[TASK REQUIREMENTS]: Go over the records and count each line that has the string "lens". Give the number and nothing else.

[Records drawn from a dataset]

-*-*-

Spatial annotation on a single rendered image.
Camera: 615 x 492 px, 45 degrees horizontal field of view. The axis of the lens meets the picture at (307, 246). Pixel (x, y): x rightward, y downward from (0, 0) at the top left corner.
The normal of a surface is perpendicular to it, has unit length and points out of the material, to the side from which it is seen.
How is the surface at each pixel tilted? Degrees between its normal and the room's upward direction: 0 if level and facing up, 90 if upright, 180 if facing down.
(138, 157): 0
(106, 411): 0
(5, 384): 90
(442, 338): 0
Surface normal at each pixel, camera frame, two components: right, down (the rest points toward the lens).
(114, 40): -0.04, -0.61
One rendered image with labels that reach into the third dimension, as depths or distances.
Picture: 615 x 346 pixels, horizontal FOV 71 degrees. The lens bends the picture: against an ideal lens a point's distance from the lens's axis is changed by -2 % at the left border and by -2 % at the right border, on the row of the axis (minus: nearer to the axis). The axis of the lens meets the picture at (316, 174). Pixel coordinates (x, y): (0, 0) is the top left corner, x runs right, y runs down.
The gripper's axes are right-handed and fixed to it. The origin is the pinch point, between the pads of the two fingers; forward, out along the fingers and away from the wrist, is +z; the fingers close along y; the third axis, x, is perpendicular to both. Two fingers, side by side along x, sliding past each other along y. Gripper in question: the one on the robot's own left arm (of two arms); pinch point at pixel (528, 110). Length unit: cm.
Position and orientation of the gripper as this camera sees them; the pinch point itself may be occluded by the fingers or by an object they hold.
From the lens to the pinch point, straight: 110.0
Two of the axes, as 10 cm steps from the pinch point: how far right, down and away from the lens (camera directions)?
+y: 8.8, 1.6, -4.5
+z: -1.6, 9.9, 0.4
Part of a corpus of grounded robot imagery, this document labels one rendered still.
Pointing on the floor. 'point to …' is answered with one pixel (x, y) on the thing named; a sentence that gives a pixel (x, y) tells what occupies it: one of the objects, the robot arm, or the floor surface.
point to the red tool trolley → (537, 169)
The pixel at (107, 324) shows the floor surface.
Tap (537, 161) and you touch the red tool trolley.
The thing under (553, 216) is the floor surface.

-*-*-

[FINISHED TASK]: 5